Since I am taking the bar exam next week, I will analyze this issue as an essay question under New York law
The issue is whether the cyclist has a cause of action for negligence against the jogger.
In order to show negligence, the cyclist must show that the jogger had a duty to him, that the jogger breached that duty, and that the breach of that duty was the factual and proximate cause of a legally redressable injury.
Under the majority rule followed in New York, a person owes a general duty of care to foreseeable plaintiffs. A cyclist on a MUT could be foreseeably harmed by a passing jogger who hits him on the head. Because the cyclist was a foreseeable plaintiff, the jogger owed the cyclist a duty of care.
In order to avoid breaching a general duty of care, a party must have behaved as a reasonably prudent person would under the circumstances. Note that this duty is objective, and does not consider the abilities of the individual defendant. Here, the jogger unreasonably failed to yield to the cyclist as an ordinarily prudent person would. The jogger therefore breached her duty of care to the cyclist.
A party is the factual cause of an injury if the injury would have happened but-for the actions of the party. In this situation, there is clear factual causation because the cyclist would not have crashed had he not been hit on the head. A party is the proximate cause of a harm if the harm is reasonably foreseeable based on the action. It is reasonably foreseeable that being hit on the head would cause a cyclist to crash. Therefore, the jogger was both the proximate and factual cause of the harm.
Finally, to prevail in a claim for negligence, a party must have suffered injury. Here, the cyclist has suffered momentary damages to due the broken wheel.
For the reasons stated above, the cyclist will therefore be able to sustain a valid negligence action against the jogger.

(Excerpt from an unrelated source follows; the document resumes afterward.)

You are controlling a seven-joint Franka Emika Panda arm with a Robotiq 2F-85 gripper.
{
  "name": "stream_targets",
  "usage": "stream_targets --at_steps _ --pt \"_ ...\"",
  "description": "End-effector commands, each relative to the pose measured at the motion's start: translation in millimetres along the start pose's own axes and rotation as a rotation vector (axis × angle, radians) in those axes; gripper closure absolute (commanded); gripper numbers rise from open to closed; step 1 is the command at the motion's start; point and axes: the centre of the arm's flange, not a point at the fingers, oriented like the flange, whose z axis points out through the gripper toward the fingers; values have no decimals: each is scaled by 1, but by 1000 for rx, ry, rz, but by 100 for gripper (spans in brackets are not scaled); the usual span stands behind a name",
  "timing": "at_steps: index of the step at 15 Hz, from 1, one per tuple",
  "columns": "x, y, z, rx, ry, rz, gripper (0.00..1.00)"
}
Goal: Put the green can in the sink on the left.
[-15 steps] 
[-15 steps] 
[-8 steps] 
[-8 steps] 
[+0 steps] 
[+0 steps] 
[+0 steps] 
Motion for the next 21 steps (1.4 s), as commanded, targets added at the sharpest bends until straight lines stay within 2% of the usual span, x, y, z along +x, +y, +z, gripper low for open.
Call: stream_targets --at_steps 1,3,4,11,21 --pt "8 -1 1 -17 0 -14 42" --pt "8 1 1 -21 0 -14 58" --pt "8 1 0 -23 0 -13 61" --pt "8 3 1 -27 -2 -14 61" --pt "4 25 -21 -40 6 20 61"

A sub-issue exist as to whether the jogger had a duty to aid the cyclist after he crashed. Under both the common law and New York law, there is no general duty to aid an injured party. An exception exists if the party created a peril. However, in this case, there was no ongoing peril. Instead, the jogger merely caused inconvenience to the cyclist. The jogger therefore had no legal duty to assist the cyclist in returning home.
An additional sub issue is whether the jogger's apology will be admissible in court, subject to any of the hearsay exceptions.
Generally, hearsay is an out of court statement offered to prove the truth of the matter asserted. Both the common law and New York recognize certain exceptions to the hearsay rule. In this case, the statement by the jogger would be recognized as a party-admission. A party admission is a statement by the liable party or their lawful agent tending to show liability for the harm caused. The Federal Rule of Evidence recognize this as an exclusion from the hearsay rules, while New York recognizes this as an exception from hearsay.
Here, the jogger's statement "I'm sorry" may be interpreted as an implicit admission of negligence, thus falling under the party admission hearsay.
Accordingly, the jogger's statement will be admissible in court.